Lord Advocate Frank Mulholland QC is one of Scotland’s most experienced legal figures, but even he should be reminded that his role is not that of a judge, especially when dealing with an incident as high profile and sensitive as the Fatal Accident Inquiry into the Glasgow bin lorry tragedy.
The inquiry has adjourned while Sheriff John Beckett QC reviews all the evidence he has heard over the course of several weeks of emotional hearings at Glasgow Sheriff Court. But for the families and friends of the six people who lost their lives a few days before Christmas last year, one issue in particular has been the source of considerable distress and acrimony – why no charges were brought against the vehicle’s driver, Harry Clarke.
As far back as February, the Crown released a statement confirming it would not be pursuing any criminal prosecutions against Mr Clarke, a stance reaffirmed earlier this month by Solicitor General Lesley Thomson, who said the Crown’s position had not changed.
Mr Mulholland yesterday defended this long-standing and controversial opinion, stating that he had “no doubt that the decision was the correct one in law”. That might well be accurate, but it does not make it right. Even with his appreciable role as Scotland’s senior law officer, Mr Mulholland does not sit on the bench.
Yet with his remarks on the Crown’s determination, he is acting like it and there is a worrying suggestion he would rather pre-judge the outcome than let the legal process run its course. The Crown has pursued many cases where it has lost. In most cases. no right-minded individual would propose it should not have pursued them in the first place.
Explaining the decision, Mr Mulholland said: “If there is insufficient evidence in law and proceedings are taken by the Crown, then that’s an abuse of process, hugely damaging to the Crown. We cannot do that, it’s an affront to the rule of law.”
This is, at best, an unconvincing line of reasoning. If followed, it suggests every failure by the Crown is a similar affront, even though the reality is it cannot prevail in every case.
The detail we have heard in the inquiry raises significant questions. Does Mr Mulholland expect the public to believe, as he seems to be claiming, that the Crown was aware in advance of every utterance to be made at the court, and hence was able to rule out a prosecution at such at early stage?

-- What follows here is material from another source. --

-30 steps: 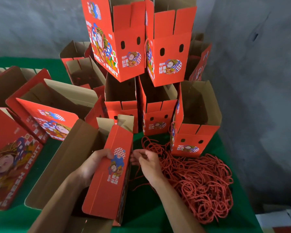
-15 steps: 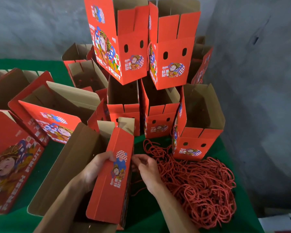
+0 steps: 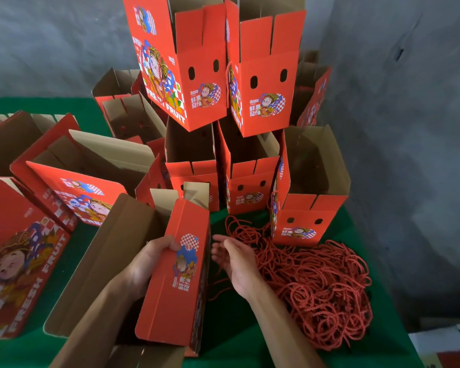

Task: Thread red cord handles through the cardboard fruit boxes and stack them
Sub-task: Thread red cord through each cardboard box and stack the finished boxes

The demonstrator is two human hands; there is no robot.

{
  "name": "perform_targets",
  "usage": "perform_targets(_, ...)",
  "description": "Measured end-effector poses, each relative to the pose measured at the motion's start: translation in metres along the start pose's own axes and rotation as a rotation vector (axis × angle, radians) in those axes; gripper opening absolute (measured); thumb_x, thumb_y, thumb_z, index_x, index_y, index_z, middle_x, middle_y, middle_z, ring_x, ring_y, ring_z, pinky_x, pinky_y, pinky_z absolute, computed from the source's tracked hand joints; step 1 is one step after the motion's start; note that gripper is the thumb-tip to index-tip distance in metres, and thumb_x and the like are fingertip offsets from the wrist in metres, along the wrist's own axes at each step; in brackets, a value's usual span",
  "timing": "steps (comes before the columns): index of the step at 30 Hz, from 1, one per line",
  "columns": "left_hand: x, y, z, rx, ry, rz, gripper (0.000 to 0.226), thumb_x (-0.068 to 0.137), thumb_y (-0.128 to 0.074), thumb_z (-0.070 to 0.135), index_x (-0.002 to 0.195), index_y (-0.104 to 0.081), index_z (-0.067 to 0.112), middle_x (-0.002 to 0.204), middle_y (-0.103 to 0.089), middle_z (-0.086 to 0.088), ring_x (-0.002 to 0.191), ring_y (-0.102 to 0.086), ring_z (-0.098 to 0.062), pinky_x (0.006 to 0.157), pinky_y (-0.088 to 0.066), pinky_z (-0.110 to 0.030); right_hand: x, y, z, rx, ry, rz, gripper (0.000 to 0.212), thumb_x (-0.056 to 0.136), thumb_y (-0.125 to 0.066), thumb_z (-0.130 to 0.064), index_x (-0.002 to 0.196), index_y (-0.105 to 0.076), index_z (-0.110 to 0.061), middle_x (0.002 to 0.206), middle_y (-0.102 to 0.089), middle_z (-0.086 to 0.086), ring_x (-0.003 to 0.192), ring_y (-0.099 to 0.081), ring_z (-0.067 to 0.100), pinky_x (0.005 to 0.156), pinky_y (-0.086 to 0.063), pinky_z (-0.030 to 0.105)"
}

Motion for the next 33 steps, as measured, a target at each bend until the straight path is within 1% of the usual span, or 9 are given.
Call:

Mr Mulholland says that if the law needs changed, that’s a matter for the inquiry. We cannot expect him to say any different. There is no doubt legislation does need reassessed. Six people are dead and no-one seems to be responsible. For a justice system long renowned for its service to ordinary people, that is not good enough.
Sign of progress on nation’s roads
WHEN we bemoan how our roads are getting busier every year, the source of our ire is usually traffic and congestion. But on lamp posts, kerbsides and motorways across the nation, we are increasingly being bombarded with an array of information, directions and warnings, many of which are superfluous.
Most drivers will have their own bugbears, whether it be the needless signs alerting them to which corporation was responsible for a road’s recent resurfacing or ones which advise of a new road layout ahead when the work in question has been completed for several months, if not longer.
Such examples mean we should welcome the Department for Transport’s promise to end the “ghastly blight” of gratuitous signage on the nation’s roads. Research suggests that the number of signs has doubled between 1993 and 2013 from a modest 2.2 million to more than 4.5 million. That study was confined to England’s roads, but there is no good reason to suppose Scotland has been immune from the trend.
A consultation process proposes a range of measures to curb this scourge, from ensuring signs that are in place for longer than is necessary have a “remove by” date, to prevent temporary signs from being cluttered with adverts and bothersome logos.
Many signs play a vital role in informing and controlling motorists’ behaviour and this clutter-free policy must not be pursued recklessly. As Neil Greig from the Institute of Advanced Motorists points out, a good driver takes their speed and positioning clues from the size and quantity of signs near a hazard. But as a rule of thumb, less is more, especially when the road to common sense is always under construction.